AutoSeededRandomPool prng; XTR_DH xtr_params(prng, 340, 224);
The constructor eventually calls XTR_FindPrimesAndGenerator from xtr.cpp.
The parameters can be serialized with DEREncode (BufferedTransformation &domainParams).
You can print the domain parameters with the following code:
$ cat test.cxx
#include "cryptlib.h"
#include "osrng.h"
#include "xtrcrypt.h"
#include <iostream>
int main(int argc, char* argv[])
{
using namespace CryptoPP;
AutoSeededRandomPool aSRP;
XTR_DH xtr(aSRP, 340, 224);
std::cout << "Prime: " << std::hex << xtr.GetModulus() << std::endl;
std::cout << "Order: " << std::hex << xtr.GetSubgroupOrder() << std::endl;
std::cout << "Generator" << std::endl;
std::cout << " c1: " << std::hex << xtr.GetSubgroupGenerator().c1 << std::endl;
std::cout << " c2: " << std::hex << xtr.GetSubgroupGenerator().c2 << std::endl;
return 0;
}
Running the program with artificially small parameters results in:
$ ./test.exe Prime: 2d4c4f9f4de9e32e84a7be42f019a1a4139e0fe7489h Order: 89ab07fa5115443f51ce9a74283affaae2d7748fh Generator c1: 684fedbae519cb297f3448d5e564838ede5ed1fb81h c2: 39112823212ccd7b01f10377536f51bf855752c7a3h
An easy way to serialize your domain parameters is to save them using ASN.1 as shown below.
int main(int argc, char* argv[])
{
using namespace CryptoPP;
AutoSeededRandomPool prng;
XTR_DH xtr(prng, 170, 160);
xtrA.DEREncode(FileSink("params.der").Ref());
...
return 0;
}
Once the parameters have been generated then all clients use the same parameters during key agreement.
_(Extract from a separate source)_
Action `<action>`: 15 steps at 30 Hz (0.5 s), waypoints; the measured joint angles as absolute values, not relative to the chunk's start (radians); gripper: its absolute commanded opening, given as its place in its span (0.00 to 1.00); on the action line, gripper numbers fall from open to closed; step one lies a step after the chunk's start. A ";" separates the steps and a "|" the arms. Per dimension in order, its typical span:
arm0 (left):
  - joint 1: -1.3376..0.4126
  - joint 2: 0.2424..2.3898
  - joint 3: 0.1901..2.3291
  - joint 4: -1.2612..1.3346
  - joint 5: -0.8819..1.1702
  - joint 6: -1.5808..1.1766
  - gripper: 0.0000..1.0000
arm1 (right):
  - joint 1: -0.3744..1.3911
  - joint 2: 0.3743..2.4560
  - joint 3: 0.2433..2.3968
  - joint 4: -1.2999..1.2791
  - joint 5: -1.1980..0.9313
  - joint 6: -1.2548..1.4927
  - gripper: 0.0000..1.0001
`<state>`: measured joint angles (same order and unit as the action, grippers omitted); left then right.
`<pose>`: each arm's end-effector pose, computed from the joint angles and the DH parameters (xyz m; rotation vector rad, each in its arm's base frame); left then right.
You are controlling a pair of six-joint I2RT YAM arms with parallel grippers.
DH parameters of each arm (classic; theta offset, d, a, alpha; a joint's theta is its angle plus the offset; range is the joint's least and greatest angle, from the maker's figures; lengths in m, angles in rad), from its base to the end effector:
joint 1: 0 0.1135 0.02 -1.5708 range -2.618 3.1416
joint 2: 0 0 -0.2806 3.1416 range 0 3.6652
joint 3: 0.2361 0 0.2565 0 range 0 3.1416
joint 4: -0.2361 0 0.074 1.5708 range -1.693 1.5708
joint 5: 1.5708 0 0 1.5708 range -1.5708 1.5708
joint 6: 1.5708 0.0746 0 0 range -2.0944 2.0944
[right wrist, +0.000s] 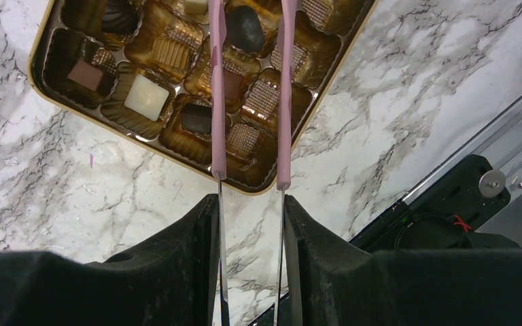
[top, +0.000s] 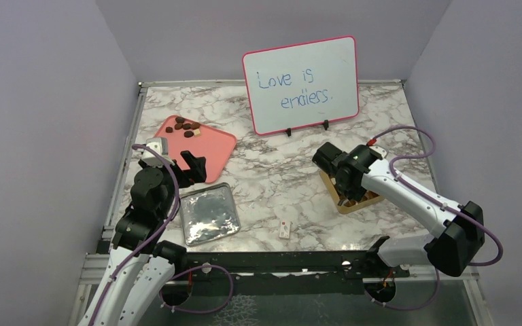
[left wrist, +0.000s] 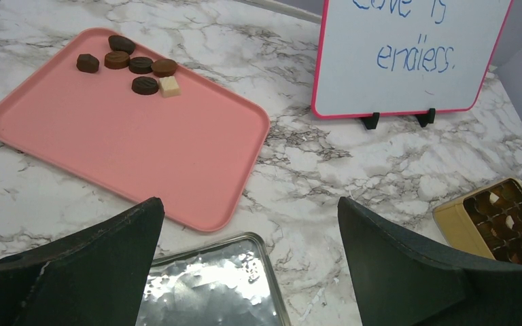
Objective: Pack the chocolate
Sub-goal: Move the fake chocolate to the plate.
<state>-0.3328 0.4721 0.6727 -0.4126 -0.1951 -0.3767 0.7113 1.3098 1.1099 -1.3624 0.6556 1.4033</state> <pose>0.1431 -0.0342 0.3186 -0.1803 1.7821 -0.3371 0.1850 0.0994 0.2608 0.8633 2.3839 -0.4142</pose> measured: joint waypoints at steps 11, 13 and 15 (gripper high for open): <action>-0.333 0.469 0.673 -0.413 -0.196 -0.376 0.99 | 0.711 1.290 1.171 -1.362 0.672 1.328 0.34; -0.333 0.466 0.673 -0.413 -0.196 -0.376 0.99 | 0.711 1.288 1.180 -1.343 0.673 1.286 0.33; -0.333 0.463 0.673 -0.413 -0.196 -0.376 0.99 | 0.711 1.288 1.188 -1.316 0.673 1.238 0.33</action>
int main(int argc, char* argv[])
{
using namespace CryptoPP;
AutoSeededRandomPool prng;
XTR_DH xtrA(FileSource("params.der", true).Ref());
XTR_DH xtrB(FileSource("params.der", true).Ref());
if(xtrA.Validate(prng, 3) == false)
throw std::runtime_error("Failed to validate parameters");
if(xtrB.Validate(prng, 3) == false)
throw std::runtime_error("Failed to validate parameters");
...
return 0;
}
You can inspect the serialized domain parameters with tools like dumpasn1 like shown below.
$ dumpasn1 params.der
0 94: SEQUENCE {
2 22: INTEGER 02 EE 07 6B 32 54 C1 52 01 51 BB E0 39 1A 77 97 1F 92 E2 77 BA 37
26 21: INTEGER 00 F7 67 4A 8C 2D D6 8D 32 C3 DA 8E 74 87 4A 48 B9 AD F0 0F CB
49 21: INTEGER 2D 46 9E 63 B4 74 AC 45 57 8A 00 27 A3 88 64 F3 03 FA D0 3B A9
72 22: INTEGER 01 D5 E5 71 4B C1 9E F2 5E EE 05 35 58 41 76 88 9D F8 F2 6C 48 02
: }
Key Pair
The following creates a XTR-DH ephemeral keypair for an instance run using the domain parameters. Recall that "ephemeral" means "transient" or "temporary", and each run of the protocol should generate a new ephemeral keypair. The keys are not saved for subsequent use.
AutoSeededRandomPool prng; XTR_DH params(prng, 340, 224); SecByteBlock priv(params.PrivateKeyLength()), pub(params.PublicKeyLength()); params.GenerateKeyPair(GlobalRNG(), priv, pub);
You can then use Agree to arrive at a shared secret with the other party as shown in Crypto++ Validation. Note that the exchange is not authenticated so you should protect the exchange with signatures.